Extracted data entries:
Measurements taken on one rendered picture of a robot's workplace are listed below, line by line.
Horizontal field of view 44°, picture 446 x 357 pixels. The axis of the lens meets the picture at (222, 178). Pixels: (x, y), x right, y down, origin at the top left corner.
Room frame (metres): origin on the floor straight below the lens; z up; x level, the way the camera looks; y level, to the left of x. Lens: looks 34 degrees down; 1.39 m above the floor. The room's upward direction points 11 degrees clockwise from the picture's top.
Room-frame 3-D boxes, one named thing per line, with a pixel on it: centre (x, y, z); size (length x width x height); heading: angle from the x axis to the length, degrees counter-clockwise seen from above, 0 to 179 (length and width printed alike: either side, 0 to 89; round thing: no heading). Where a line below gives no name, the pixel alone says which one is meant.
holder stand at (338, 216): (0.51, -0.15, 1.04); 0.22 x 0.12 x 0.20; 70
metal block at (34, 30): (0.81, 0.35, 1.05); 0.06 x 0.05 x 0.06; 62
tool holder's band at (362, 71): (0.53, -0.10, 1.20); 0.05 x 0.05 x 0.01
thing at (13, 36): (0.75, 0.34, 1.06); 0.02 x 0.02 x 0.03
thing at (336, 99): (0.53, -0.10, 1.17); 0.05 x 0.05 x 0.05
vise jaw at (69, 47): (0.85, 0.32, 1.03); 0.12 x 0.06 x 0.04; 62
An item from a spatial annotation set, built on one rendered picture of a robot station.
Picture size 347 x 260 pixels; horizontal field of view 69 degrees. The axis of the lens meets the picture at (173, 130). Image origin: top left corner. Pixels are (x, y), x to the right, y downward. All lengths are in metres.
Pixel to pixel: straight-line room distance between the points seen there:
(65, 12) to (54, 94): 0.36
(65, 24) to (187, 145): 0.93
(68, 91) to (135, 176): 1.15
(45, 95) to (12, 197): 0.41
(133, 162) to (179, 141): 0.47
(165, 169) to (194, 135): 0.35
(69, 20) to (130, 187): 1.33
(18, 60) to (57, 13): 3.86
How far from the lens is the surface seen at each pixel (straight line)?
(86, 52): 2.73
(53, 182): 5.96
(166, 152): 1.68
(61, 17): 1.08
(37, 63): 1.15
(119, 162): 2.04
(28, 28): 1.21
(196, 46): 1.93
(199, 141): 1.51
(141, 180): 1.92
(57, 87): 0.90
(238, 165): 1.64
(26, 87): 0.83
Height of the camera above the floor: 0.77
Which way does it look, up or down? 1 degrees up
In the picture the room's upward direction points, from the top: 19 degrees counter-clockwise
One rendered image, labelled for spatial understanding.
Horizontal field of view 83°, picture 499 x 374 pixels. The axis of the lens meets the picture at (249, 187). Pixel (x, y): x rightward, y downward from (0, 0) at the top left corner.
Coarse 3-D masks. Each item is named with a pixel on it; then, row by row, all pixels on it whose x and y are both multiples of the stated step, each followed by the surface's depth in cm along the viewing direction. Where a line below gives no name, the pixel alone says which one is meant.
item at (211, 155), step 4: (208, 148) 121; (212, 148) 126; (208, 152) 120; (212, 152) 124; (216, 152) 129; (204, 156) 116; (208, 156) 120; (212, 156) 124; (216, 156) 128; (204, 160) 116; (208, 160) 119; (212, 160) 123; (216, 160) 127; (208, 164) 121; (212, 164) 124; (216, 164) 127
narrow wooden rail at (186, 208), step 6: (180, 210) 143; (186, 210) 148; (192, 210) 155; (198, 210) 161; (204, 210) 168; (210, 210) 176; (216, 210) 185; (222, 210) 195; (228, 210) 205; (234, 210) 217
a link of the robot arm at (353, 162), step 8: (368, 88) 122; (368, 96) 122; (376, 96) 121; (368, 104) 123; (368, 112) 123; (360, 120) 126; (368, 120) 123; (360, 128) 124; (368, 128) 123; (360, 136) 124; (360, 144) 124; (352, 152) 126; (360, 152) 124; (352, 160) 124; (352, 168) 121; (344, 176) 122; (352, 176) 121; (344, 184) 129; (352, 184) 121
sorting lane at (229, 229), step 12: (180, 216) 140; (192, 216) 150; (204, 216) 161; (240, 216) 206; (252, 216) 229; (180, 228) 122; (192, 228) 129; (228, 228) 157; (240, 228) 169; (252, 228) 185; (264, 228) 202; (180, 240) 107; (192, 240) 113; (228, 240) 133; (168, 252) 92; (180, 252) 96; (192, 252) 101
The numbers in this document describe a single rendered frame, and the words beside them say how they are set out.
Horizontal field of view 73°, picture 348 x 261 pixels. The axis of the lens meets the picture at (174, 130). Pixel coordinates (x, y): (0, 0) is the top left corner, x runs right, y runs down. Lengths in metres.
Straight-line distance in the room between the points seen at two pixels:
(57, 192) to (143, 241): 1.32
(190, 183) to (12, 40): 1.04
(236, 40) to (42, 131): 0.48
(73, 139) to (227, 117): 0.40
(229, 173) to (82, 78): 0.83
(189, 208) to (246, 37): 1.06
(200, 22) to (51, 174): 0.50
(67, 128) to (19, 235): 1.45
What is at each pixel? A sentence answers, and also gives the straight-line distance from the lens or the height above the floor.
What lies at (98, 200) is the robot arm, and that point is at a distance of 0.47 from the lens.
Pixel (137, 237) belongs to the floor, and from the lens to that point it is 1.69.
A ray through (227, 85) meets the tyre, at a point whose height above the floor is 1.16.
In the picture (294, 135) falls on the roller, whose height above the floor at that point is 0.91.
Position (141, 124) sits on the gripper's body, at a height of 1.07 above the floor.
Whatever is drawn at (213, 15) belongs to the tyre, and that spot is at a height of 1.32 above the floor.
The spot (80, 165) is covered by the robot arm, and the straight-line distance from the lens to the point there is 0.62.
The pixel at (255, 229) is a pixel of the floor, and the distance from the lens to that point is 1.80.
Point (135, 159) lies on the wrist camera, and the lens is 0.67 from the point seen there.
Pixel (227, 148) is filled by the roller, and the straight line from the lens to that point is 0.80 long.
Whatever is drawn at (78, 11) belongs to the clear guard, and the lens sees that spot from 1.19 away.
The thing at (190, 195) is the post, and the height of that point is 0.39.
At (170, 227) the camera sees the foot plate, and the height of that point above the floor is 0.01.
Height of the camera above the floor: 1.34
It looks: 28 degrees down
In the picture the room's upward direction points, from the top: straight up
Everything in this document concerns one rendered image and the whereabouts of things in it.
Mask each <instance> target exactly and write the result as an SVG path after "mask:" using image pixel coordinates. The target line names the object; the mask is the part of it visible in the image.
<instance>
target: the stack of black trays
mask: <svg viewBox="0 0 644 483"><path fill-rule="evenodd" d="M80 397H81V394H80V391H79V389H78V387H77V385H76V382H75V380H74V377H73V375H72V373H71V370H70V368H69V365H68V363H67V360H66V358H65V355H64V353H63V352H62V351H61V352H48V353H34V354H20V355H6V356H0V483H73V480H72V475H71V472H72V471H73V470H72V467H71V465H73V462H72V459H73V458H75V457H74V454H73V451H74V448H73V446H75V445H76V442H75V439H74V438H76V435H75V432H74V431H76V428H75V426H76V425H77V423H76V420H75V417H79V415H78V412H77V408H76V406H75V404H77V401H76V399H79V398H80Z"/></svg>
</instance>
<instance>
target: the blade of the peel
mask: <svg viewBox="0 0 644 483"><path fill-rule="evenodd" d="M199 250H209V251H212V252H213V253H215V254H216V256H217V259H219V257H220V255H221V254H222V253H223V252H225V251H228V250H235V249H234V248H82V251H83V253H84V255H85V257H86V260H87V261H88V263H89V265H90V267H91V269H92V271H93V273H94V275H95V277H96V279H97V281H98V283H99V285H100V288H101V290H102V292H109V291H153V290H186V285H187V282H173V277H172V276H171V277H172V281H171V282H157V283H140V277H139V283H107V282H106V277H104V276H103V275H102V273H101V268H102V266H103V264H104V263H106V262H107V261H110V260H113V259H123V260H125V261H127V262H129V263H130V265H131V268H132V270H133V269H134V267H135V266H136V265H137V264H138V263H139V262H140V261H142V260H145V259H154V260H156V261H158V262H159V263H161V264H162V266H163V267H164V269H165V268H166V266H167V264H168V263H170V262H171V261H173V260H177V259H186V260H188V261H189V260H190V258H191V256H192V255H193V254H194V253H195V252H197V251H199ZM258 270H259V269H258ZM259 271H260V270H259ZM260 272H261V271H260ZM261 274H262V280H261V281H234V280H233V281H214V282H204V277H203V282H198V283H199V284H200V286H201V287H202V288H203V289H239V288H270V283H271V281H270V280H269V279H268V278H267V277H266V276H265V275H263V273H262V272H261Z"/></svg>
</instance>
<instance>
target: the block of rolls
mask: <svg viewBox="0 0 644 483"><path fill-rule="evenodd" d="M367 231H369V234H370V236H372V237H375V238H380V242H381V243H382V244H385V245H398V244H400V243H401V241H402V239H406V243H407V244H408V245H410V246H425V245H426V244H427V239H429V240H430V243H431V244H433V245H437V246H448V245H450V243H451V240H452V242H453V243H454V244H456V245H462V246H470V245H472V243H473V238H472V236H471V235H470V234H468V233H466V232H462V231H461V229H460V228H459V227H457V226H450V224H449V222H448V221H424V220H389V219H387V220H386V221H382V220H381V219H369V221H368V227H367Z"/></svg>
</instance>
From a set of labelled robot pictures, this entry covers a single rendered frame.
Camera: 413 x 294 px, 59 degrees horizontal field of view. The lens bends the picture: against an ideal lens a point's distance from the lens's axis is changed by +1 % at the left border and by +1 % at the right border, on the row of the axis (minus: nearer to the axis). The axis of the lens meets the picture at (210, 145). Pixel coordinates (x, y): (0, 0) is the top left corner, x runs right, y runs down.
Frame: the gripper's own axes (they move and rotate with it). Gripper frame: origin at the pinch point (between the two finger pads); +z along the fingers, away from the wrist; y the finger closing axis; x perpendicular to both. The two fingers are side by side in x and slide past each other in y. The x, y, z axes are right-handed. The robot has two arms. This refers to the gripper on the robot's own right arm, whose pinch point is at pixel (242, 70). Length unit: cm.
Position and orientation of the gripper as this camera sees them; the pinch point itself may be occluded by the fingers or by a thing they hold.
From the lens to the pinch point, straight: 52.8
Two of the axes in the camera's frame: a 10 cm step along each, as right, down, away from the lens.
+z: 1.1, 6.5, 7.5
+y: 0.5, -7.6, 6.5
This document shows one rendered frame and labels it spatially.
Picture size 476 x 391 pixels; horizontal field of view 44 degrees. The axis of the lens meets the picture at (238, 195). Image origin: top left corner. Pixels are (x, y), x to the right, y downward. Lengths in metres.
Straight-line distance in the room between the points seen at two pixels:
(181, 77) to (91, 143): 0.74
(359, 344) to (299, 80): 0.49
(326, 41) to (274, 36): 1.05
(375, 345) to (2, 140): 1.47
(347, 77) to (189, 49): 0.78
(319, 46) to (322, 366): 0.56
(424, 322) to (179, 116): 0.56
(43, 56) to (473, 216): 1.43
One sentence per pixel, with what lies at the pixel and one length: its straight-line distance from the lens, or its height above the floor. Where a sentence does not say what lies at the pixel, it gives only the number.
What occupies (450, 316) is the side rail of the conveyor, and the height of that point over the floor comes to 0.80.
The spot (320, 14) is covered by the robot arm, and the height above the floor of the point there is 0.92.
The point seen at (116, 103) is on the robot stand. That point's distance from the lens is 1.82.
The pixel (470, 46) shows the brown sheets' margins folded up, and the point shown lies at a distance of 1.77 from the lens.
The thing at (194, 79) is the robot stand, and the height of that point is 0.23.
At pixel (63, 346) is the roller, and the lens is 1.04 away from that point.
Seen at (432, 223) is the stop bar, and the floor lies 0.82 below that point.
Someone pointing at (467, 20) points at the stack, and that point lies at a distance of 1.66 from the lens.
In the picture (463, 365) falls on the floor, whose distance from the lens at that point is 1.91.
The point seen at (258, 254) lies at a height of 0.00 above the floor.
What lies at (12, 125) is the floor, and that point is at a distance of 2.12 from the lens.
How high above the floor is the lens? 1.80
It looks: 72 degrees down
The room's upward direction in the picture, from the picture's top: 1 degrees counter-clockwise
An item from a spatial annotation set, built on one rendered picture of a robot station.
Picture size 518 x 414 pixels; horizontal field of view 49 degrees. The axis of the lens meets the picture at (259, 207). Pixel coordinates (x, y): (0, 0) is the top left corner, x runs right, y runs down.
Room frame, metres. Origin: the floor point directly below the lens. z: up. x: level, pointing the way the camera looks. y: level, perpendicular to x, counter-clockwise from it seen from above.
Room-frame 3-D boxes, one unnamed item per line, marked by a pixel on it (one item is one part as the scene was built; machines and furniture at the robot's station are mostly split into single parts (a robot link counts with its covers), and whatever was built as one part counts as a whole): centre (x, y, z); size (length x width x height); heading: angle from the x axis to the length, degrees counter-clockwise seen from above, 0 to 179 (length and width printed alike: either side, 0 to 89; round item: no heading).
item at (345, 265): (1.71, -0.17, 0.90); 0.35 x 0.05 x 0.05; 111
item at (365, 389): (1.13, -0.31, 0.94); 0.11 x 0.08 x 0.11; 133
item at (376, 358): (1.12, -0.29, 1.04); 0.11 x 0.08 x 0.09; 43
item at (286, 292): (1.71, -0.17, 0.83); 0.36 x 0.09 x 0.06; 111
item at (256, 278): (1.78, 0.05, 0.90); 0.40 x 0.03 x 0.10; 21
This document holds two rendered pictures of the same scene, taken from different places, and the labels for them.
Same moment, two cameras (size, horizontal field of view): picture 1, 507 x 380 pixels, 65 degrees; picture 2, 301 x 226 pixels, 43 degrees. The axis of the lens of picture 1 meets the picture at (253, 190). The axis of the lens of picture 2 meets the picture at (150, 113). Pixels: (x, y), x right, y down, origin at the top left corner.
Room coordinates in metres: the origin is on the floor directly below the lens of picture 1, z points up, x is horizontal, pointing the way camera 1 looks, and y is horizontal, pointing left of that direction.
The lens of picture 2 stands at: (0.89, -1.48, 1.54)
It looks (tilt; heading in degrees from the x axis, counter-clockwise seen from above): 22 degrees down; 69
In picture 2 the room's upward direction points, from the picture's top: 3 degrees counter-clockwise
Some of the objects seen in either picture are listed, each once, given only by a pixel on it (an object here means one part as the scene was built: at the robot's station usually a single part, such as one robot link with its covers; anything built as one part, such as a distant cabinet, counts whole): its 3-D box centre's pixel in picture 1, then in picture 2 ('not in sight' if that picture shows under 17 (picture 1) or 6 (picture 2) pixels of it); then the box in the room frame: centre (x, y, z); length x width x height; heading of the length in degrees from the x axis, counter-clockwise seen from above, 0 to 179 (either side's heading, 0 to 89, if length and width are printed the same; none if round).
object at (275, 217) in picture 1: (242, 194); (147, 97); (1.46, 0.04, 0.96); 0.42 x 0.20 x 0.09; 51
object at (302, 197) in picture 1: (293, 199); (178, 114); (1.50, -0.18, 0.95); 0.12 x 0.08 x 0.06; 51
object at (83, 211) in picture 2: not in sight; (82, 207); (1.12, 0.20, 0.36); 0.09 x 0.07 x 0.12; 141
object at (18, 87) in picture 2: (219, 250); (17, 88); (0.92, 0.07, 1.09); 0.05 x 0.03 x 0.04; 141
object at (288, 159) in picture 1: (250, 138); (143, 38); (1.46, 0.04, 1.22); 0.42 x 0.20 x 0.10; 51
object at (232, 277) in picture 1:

• Problem:
If a line contains the word "spot", it counts; say how many such lines there are in the data above, and nothing else.

• Reply:
4